Puerto López, Ecuador, julio de 2013
Mientras caminaban por la playa un niño les dijo que allá, a los lejos, había un montón de ballenas. Se concentraron, cerraron un poquito los ojos —que es como uno ve mejor— y las vieron. Las ballenas no se contentaban con mostrar las jorobas por las que les pusieron el nombre —un nombre injusto, despectivo, ridículo—, sino que, además, hacían grandes fuentes de agua en cada respiración y —el colmo de la felicidad para el turista— saltaban y saltaban sobre el agua en su ballet de aletas y chapoteos colosales.
Nada de eso pude verlo, trataba de recuperarme de un malestar denso y pegajoso, como un chicle, en el hotel.
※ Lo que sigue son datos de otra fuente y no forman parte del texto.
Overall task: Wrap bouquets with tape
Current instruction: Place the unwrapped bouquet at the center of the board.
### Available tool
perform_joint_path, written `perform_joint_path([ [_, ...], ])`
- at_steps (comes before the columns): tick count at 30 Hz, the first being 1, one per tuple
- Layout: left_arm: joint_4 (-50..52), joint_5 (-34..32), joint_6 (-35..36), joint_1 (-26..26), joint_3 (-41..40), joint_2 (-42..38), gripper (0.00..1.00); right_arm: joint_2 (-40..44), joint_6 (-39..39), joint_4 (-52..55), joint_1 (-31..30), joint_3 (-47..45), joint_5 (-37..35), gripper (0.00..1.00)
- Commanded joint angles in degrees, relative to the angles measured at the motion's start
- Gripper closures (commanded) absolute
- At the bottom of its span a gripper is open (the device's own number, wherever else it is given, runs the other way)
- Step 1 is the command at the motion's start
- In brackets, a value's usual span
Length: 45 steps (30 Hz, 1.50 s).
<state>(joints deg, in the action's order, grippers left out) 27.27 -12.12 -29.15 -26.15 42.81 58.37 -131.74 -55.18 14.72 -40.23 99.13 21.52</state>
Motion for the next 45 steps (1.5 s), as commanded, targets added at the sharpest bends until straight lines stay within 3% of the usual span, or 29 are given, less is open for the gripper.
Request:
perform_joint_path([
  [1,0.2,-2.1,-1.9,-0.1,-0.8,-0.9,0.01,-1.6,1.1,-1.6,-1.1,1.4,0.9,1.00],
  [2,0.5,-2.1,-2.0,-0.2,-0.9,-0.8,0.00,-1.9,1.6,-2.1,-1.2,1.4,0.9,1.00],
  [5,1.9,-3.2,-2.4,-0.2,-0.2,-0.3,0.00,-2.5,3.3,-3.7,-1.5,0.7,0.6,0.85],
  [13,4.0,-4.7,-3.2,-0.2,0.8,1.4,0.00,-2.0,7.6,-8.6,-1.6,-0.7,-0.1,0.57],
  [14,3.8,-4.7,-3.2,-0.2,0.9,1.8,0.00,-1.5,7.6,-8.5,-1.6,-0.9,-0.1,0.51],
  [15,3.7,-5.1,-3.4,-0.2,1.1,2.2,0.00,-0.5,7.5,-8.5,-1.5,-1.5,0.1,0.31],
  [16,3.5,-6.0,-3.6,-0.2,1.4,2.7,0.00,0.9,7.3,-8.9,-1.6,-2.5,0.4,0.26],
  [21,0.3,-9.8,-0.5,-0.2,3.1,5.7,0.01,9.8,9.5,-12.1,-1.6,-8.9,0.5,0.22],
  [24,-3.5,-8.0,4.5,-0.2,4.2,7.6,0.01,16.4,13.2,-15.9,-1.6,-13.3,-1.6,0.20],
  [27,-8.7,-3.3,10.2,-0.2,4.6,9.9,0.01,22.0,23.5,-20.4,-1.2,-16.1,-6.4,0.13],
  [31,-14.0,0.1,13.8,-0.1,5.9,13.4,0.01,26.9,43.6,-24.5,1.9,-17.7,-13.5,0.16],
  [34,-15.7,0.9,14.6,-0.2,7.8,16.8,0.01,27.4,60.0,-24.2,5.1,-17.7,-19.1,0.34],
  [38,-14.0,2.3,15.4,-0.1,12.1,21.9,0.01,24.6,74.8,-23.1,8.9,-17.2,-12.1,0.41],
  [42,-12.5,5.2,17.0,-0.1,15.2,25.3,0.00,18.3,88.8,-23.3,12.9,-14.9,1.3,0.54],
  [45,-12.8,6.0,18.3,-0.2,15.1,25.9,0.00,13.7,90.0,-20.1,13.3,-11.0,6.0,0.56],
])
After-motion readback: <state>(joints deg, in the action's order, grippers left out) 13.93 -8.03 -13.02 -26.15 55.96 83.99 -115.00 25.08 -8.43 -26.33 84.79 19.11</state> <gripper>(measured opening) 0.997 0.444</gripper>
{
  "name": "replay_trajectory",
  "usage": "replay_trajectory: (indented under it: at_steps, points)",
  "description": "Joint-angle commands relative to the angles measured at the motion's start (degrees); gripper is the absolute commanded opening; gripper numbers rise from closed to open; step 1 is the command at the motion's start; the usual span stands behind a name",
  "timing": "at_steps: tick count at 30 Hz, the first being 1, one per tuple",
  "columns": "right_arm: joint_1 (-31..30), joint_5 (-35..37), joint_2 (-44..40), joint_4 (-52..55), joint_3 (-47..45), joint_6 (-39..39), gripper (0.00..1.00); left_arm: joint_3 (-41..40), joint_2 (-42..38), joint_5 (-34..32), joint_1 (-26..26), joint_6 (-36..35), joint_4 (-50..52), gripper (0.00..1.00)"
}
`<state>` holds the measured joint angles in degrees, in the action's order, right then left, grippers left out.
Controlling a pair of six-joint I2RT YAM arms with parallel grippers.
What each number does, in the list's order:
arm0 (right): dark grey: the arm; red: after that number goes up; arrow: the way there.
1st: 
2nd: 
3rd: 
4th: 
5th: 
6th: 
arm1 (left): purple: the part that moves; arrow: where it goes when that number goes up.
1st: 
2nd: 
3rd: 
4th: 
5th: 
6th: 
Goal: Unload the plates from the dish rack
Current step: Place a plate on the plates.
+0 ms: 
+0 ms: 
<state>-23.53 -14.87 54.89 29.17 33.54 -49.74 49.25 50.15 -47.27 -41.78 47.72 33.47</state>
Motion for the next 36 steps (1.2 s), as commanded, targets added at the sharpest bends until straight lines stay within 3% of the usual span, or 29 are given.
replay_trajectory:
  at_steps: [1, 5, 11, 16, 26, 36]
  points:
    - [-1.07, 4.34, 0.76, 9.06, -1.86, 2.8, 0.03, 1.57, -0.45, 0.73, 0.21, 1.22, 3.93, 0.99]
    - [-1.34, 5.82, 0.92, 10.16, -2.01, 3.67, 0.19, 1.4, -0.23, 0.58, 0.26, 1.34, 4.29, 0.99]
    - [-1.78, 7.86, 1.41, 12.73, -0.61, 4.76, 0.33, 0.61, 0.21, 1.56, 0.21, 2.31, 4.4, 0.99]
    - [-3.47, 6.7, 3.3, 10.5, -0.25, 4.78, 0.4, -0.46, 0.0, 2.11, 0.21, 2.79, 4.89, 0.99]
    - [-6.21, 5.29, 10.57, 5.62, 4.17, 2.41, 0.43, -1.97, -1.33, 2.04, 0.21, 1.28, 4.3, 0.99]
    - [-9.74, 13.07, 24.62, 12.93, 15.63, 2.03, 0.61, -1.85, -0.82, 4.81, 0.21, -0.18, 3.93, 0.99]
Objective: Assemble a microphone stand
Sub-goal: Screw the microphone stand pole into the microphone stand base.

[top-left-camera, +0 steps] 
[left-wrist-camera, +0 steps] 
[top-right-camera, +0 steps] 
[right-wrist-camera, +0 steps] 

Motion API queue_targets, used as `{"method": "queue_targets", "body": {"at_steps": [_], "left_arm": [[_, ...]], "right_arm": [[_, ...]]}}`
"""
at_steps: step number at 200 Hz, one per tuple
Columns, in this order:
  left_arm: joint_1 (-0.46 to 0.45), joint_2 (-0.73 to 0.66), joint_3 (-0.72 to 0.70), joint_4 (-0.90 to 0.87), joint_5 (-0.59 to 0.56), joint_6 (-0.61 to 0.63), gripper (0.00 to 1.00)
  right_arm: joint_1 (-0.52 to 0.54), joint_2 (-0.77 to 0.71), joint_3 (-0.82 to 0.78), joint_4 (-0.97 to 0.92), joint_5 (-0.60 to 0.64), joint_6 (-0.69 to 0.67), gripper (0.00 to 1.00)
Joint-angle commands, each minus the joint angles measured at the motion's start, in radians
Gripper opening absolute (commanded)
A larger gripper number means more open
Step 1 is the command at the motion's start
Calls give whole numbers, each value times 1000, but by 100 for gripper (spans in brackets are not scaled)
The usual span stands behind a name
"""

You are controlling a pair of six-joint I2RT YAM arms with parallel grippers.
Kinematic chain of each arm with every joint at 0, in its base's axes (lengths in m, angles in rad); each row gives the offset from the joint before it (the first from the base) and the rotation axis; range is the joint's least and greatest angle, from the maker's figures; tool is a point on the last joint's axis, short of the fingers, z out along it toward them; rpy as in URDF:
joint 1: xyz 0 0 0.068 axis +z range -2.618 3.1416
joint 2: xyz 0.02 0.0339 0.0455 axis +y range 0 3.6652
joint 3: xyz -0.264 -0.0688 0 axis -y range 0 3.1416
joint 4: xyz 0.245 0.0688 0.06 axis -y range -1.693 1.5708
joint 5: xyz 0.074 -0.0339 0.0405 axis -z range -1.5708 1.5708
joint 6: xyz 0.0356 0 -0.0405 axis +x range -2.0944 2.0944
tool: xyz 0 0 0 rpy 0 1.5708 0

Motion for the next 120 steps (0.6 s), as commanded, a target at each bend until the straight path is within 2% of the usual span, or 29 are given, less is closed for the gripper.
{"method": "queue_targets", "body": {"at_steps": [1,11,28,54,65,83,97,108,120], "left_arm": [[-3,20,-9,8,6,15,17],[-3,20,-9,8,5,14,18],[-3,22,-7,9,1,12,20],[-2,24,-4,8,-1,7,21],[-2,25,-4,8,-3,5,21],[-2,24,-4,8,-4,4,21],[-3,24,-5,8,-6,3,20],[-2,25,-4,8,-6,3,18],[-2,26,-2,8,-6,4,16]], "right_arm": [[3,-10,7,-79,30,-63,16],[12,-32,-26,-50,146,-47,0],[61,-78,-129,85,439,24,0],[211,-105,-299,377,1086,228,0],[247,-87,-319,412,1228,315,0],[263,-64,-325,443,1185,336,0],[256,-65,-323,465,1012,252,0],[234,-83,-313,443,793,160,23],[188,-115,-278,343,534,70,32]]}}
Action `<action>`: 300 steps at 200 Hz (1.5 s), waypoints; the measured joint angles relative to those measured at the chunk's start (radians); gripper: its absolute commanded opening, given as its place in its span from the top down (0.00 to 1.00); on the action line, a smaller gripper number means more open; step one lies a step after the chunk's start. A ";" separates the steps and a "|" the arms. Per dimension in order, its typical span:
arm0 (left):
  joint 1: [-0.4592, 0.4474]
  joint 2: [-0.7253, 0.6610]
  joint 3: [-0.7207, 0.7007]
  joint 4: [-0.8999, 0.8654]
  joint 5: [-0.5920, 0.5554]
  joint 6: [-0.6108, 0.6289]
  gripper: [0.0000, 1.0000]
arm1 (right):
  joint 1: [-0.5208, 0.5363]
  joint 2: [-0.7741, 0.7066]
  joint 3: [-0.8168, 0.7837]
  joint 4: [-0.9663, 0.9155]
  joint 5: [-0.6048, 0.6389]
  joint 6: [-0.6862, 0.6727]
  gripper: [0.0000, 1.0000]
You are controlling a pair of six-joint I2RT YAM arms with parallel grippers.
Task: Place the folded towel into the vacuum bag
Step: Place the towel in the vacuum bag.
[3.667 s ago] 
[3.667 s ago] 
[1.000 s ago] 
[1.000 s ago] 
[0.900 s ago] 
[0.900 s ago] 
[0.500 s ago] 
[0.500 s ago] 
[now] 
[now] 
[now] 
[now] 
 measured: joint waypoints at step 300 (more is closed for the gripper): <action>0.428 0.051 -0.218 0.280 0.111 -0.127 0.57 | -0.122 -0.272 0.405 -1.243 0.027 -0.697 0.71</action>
Cuando Isaya llegó me hizo el recuento pormenorizado del prodigio que me había perdido y prometimos hacer al día siguiente —no importaba cómo siguiera mi salud, que seguro iba a ir bien— el avistamiento de ballenas como debía ser: lo más cerca que pudiéramos, en lancha, con los teles de las cámaras puestos y los oídos bien atentos. Después, cuando ya habíamos puesto el mosquitero y habíamos apagado las luces, en ese momento en el que uno ya se ha deseado las buenas noches y sólo queda dormir —si uno puede, y yo casi no podía—, Isaya dijo, como preguntándose a ella misma, pero preguntándome a mí: ¿será que las ballenas duermen?
Me gano la vida trabajando en una editorial universitaria, de ciencias humanas, para más señas. No soy de esos turistas que leen el Lonely Planet dedicado al país que van a visitar, tampoco he sido fanático de los documentales de National Geographic ni recuerdo alguna tarea escolar sobre los cetáceos. Por lo tanto, debo decir que no tenía ni puñetera idea acerca del sueño de las ballenas. Me imagino que sí, ¿cómo no?, le respondí a Isaya, pero mi tono fue la pura incertidumbre. Divagamos un rato sobre el asunto, pero a cada respuesta afirmativa le correspondía una duda razonable —¿cómo hacen para no ahogarse?—, y a cada respuesta negativa le correspondía una imposibilidad física y psicológica —en caso de que pueda hablarse, en sentido estricto, de una psicología de las ballenas—. Lo cierto es que nosotros, los humanos, sí necesitábamos dormir. Y dormimos —por fortuna— hasta el día siguiente.
En la mañana, lo más cerca que podíamos, en lancha, con los teles de las cámaras puestos y los oídos bien atentos, las vimos y las escuchamos. Esta lentitud gigantesca, esta fluidez de toneladas, esta pereza deliciosa, este ritmo de dieciséis metros de largo. Este sobrecogimiento de un azul eléctrico bajo el agua salada, cruzando, rodeando la quilla de un barco que es apenas un mosquito si se les compara. Y saber que esa lentitud las trae desde el mismísimo fin del mundo hasta el ecuador. Y pensar que esa proeza la hacen por amor —copular y parir—. Y comprender que somos tan poquita cosa —como un mosquito, como un barco— si nos medimos. Ya lo sabía Michel Serres: “Aun estando embriagados por un loco amor, ¿cuántos de nuestros semejantes nadarían desde el Polo hasta aguas cálidas, como las ballenas de ambos sexos, atraídas por un medio propicio para su prole? Quisera reiterar que, tal como dicen otros, en el amor nos conducimos como animales, pero si es así, nos veo tímidos y pacatos, prudentes, rígidos, prosaicos y grises, privados del heroísmo que manda el instinto”.
El sueño de las ballenas es ese: estar en esas aguas. Eso es lo que me hubiera gustado responderle a Isaya, aun cuando eso no contestara su pregunta. Además, ahora sé que sí, que sí duermen —duermen nadando, seminconscientes, cerca de la superficie, emergiendo cada que necesitan aire—. Y digo que, justo por ese sueño heroíco, y a pesar de nuestra novelería turística, las ballenas merecen que las dejen en paz.